Created By : Jatin Gogia
Reviewed By : Rajasekhar Valipishetty
Last Updated : Apr 06, 2023
HCF Calculator using the Euclid Division Algorithm helps you to find the Highest common factor (HCF) easily for 3477, 5063 i.e. 61 the largest integer that leaves a remainder zero for all numbers.
HCF of 3477, 5063 is 61 the largest number which exactly divides all the numbers i.e. where the remainder is zero. Let us get into the working of this example.
Consider we have numbers 3477, 5063 and we need to find the HCF of these numbers. To do so, we need to choose the largest integer first and then as per Euclid's Division Lemma a = bq + r where 0 ≤ r ≤ b
Highest common factor (HCF) of 3477, 5063 is 61.
HCF(3477, 5063) = 61
Highest common factor or Highest common divisor (hcd) can be calculated by Euclid's algotithm.
Highest common factor (HCF) of 3477, 5063 is 61.
Step 1: Since 5063 > 3477, we apply the division lemma to 5063 and 3477, to get
5063 = 3477 x 1 + 1586
Step 2: Since the reminder 3477 ≠ 0, we apply division lemma to 1586 and 3477, to get
3477 = 1586 x 2 + 305
Step 3: We consider the new divisor 1586 and the new remainder 305, and apply the division lemma to get
1586 = 305 x 5 + 61
We consider the new divisor 305 and the new remainder 61, and apply the division lemma to get
305 = 61 x 5 + 0
The remainder has now become zero, so our procedure stops. Since the divisor at this stage is 61, the HCF of 3477 and 5063 is 61
Notice that 61 = HCF(305,61) = HCF(1586,305) = HCF(3477,1586) = HCF(5063,3477) .

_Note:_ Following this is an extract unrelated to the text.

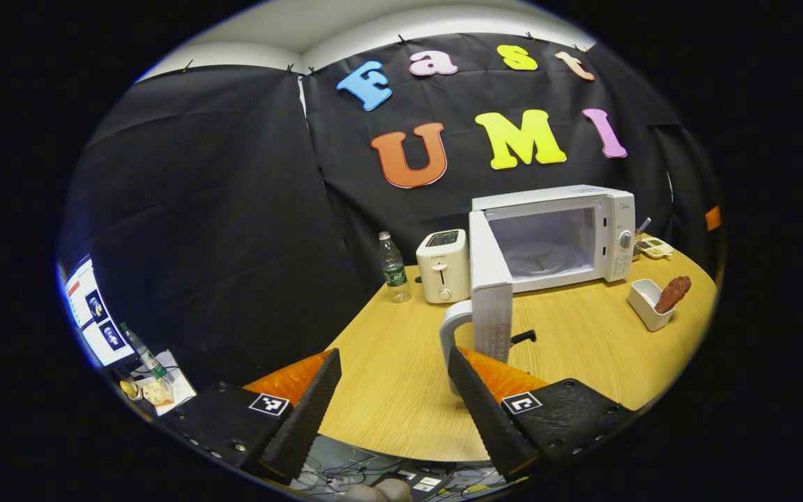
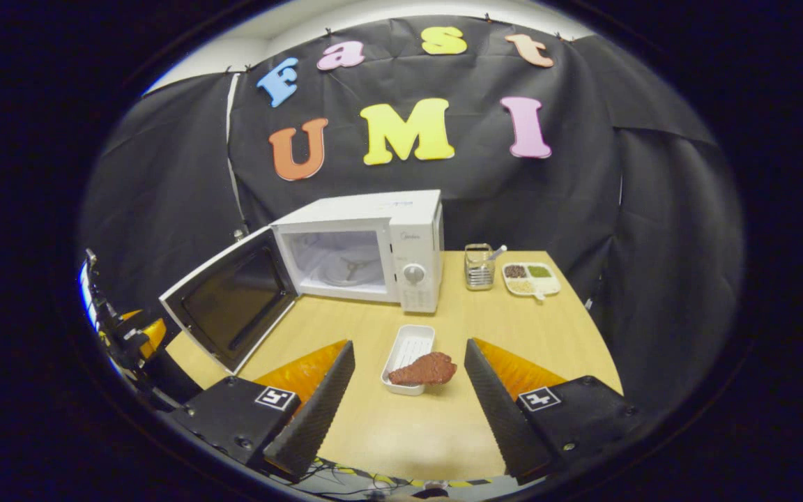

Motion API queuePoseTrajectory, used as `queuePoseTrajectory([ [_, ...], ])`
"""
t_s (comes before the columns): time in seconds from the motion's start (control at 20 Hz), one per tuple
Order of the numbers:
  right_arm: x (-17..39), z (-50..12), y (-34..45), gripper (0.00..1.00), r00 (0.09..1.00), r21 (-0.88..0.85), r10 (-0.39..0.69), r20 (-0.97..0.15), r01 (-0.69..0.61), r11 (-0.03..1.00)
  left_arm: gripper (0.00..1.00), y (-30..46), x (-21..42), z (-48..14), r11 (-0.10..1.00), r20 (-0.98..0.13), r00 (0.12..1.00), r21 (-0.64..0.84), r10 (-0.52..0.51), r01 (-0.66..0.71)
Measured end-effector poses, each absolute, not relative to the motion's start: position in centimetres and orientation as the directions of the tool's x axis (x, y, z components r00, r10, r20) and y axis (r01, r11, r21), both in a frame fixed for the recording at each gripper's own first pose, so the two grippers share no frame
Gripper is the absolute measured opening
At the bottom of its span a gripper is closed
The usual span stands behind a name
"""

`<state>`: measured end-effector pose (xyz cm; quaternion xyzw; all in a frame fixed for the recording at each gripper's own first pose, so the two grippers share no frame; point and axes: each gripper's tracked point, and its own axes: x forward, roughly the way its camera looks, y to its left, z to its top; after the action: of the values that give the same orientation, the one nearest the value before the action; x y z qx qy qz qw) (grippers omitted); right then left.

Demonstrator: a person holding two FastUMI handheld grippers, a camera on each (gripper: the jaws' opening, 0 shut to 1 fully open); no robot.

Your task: Open the microwave oven with the left hand, put the food in, and close the microwave oven.

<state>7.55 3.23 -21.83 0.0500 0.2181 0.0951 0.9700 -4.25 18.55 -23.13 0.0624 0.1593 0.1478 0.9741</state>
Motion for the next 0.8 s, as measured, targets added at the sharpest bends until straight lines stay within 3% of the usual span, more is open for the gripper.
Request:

Here are some samples of HCF using Euclid's Algorithm calculations.
1. What is the Euclid division algorithm?
Answer: Euclid's Division Algorithm is a technique to compute the Highest Common Factor (HCF) of given positive integers.
2. what is the HCF of 3477, 5063?
Answer: HCF of 3477, 5063 is 61 the largest number that divides all the numbers leaving a remainder zero.
3. How to find HCF of 3477, 5063 using Euclid's Algorithm?
Answer: For arbitrary numbers 3477, 5063 apply Euclid’s Division Lemma in succession until you obtain a remainder zero. HCF is the remainder in the last but one step.